Ever notice the little vertical "winglets" on the wing tips? They increase the
wing efficiency. They worked so well that Boeing produced kits so older
aircraft could get them, too. They're just one example. The plastic skin used
on the 787 is for weight saving, another example of reduced fuel burn.

------
anexprogrammer
This proposal seems to ignore so much.

Like the intense friction, and heating, supersonic flight produces. Concorde's
service speed was limited by heat limits place on the aluminium alloy to
ensure a decent service life. They were always white as that was part of the
spec - dark colours would have taken heat absorption out of limit!
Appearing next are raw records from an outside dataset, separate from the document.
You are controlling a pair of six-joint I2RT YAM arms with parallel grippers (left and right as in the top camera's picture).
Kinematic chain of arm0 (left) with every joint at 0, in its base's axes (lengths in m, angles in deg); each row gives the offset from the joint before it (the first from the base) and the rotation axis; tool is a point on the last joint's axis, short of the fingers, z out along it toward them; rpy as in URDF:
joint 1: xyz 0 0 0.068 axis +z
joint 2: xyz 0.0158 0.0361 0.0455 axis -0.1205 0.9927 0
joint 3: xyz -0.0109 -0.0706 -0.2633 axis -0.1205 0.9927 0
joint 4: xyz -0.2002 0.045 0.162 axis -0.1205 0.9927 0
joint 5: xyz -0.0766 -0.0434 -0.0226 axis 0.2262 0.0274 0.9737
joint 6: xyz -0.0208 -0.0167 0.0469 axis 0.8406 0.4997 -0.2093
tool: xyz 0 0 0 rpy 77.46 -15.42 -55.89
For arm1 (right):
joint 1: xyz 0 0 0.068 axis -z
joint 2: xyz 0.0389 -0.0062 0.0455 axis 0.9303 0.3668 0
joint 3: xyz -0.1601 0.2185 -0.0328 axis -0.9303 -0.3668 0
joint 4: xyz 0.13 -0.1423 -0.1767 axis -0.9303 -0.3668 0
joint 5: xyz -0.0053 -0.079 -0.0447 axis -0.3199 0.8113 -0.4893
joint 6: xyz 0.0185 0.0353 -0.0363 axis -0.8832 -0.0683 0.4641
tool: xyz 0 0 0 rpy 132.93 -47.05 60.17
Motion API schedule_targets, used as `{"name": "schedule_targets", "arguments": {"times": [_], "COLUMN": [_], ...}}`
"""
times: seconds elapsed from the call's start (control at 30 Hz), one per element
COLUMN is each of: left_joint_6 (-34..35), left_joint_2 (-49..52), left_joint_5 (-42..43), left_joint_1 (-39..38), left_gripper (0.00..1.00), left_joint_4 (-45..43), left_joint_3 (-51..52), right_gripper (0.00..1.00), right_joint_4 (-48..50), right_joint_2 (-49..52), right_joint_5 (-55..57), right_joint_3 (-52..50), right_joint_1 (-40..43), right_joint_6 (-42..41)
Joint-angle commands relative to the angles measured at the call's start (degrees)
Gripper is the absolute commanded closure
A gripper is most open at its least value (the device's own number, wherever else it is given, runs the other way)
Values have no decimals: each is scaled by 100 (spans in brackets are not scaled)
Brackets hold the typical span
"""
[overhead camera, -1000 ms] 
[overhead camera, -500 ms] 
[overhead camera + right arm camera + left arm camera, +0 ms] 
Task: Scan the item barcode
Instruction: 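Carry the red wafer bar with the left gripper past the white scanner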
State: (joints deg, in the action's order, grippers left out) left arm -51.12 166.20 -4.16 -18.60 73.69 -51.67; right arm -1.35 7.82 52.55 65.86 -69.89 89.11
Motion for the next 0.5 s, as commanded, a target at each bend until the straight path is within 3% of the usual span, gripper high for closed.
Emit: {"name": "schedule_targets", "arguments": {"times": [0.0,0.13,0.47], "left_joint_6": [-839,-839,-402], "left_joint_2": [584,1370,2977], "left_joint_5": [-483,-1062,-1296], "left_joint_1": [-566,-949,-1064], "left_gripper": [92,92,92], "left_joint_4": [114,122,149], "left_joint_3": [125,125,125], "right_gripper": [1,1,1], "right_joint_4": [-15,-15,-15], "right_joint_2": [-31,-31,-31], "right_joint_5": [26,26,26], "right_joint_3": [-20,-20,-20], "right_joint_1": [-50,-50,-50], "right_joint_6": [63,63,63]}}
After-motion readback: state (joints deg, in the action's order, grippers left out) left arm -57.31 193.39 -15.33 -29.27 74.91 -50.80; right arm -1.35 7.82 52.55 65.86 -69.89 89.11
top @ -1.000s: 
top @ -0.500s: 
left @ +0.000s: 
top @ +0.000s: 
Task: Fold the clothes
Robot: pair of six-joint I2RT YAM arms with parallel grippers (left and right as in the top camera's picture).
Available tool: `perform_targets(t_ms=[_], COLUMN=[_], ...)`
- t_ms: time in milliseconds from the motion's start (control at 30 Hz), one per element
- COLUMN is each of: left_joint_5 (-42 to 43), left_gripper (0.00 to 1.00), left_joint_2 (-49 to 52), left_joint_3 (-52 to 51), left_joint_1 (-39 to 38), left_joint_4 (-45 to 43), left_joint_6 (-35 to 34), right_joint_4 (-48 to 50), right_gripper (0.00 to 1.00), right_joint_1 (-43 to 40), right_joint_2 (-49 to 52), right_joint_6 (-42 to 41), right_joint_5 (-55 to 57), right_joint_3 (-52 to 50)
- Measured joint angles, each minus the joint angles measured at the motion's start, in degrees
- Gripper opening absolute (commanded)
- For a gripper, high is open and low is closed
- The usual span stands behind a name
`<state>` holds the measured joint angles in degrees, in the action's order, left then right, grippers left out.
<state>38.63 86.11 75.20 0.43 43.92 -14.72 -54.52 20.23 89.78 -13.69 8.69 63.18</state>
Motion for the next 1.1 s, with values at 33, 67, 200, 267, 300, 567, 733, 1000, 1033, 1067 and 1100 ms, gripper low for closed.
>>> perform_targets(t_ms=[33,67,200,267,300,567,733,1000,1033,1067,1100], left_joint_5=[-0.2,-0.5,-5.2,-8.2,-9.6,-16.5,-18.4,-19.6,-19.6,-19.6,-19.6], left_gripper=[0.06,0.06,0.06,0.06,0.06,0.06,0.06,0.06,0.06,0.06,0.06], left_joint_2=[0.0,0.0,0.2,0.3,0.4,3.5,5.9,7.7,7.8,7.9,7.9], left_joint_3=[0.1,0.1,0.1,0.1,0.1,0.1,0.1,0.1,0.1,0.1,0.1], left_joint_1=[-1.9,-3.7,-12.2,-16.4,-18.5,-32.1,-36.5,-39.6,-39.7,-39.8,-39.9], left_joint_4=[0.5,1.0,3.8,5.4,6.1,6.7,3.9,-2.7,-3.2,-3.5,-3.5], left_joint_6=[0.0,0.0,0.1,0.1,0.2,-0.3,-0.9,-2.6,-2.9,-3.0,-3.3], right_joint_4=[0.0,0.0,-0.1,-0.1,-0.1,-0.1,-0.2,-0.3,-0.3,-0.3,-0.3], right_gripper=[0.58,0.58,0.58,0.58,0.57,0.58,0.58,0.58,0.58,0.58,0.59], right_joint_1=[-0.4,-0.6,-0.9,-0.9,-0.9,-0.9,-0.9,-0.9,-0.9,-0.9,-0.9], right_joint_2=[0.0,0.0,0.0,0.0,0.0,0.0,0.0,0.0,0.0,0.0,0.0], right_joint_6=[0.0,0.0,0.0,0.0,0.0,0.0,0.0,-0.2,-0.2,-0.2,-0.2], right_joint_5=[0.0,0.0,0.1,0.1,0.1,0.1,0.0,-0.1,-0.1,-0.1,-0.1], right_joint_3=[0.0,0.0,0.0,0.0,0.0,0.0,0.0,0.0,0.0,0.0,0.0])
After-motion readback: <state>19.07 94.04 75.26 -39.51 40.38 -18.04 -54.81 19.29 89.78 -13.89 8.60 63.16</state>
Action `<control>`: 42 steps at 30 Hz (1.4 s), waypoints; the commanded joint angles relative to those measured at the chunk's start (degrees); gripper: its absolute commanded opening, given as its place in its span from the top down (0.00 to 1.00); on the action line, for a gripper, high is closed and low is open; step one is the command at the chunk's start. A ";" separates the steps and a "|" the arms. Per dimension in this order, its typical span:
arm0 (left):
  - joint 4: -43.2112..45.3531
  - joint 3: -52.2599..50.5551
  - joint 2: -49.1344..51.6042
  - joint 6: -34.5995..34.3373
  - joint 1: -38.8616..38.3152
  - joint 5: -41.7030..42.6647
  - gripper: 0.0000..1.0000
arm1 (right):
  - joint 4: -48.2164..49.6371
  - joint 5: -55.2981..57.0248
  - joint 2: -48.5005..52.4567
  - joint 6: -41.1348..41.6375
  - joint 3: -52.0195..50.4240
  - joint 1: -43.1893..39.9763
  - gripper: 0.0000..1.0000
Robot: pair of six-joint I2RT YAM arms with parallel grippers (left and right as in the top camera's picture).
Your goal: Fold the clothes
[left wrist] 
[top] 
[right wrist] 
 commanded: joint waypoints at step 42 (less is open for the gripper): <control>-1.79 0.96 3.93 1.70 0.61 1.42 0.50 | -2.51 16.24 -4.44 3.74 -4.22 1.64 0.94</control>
Wing roots varied by >100C each flight if I remember right, and _fuel was used
as a heat sink._ Are we going to use the batteries?

If the outer surfaces are conductors, what are we doing about icing
conditions?

Concorde, or likely most SST, engines put out a _lot_ of thrust in a very
fighter-like profile (they were a continuation of a fighter engine, and had
reheat). Electric fans aren't going to work efficiently in that profile and
would probably be large diameter, which isn't very supersonic friendly.

How are we now handling taxiing and subsonic? Edit: To expand the last point,
Concordes were horribly inefficient subsonic, and burnt something like 2t of
fuel to get to the runway. Reheat was used at takeoff and going transonic.
They pumped tonnes of fuel after reaching supersonic - for weight and balance
and reduced drag. They were basically really big fighters.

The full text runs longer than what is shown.